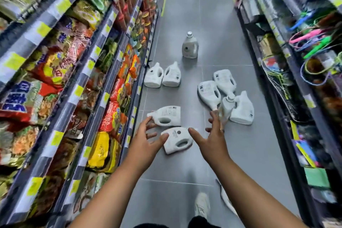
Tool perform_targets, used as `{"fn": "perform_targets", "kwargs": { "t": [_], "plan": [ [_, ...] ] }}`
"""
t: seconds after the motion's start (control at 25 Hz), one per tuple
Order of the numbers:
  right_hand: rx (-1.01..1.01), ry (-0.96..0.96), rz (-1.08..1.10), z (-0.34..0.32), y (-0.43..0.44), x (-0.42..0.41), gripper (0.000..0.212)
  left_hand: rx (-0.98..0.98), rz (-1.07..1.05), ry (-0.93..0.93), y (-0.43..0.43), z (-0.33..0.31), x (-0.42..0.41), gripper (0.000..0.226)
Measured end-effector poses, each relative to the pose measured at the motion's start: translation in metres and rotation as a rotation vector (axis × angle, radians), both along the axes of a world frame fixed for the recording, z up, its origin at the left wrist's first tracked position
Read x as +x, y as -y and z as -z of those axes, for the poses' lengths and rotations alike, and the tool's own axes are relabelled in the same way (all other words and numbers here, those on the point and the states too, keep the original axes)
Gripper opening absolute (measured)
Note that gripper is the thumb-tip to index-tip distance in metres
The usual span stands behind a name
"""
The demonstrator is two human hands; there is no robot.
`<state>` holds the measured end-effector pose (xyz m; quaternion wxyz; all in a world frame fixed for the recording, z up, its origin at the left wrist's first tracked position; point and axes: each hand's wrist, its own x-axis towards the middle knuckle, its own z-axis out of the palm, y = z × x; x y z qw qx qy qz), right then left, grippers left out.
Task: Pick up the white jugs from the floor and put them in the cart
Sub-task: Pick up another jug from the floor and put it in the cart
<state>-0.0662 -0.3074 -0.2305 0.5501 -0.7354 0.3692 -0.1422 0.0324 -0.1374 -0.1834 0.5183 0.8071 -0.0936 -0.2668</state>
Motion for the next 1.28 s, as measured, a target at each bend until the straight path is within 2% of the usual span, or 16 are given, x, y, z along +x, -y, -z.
{"fn": "perform_targets", "kwargs": {
  "t": [0.2,0.36,0.52,0.72,0.88,1.04,1.28],
  "plan": [
    [0.060,-0.062,0.108,0.048,0.028,0.067,0.085,0.108,0.103,-0.034,0.034,0.057,0.088,0.072],
    [0.106,-0.126,0.215,0.115,0.037,0.124,0.083,0.165,0.170,-0.072,0.064,0.127,0.169,0.070],
    [0.136,-0.161,0.316,0.201,0.032,0.158,0.079,0.142,0.224,-0.097,0.082,0.218,0.218,0.063],
    [0.164,-0.235,0.379,0.349,0.026,0.175,0.077,0.199,0.326,-0.103,0.075,0.389,0.242,0.045],
    [0.159,-0.284,0.365,0.467,0.030,0.168,0.077,0.324,0.407,-0.071,0.071,0.518,0.256,0.066],
    [0.172,-0.333,0.337,0.579,0.042,0.173,0.081,0.374,0.394,0.004,0.076,0.633,0.271,0.065],
    [0.214,-0.388,0.360,0.700,0.067,0.196,0.080,0.487,0.438,0.002,0.080,0.751,0.286,0.083]
  ]
}}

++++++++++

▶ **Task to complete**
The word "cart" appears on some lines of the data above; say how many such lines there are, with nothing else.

▶ **Result of the exercise**
2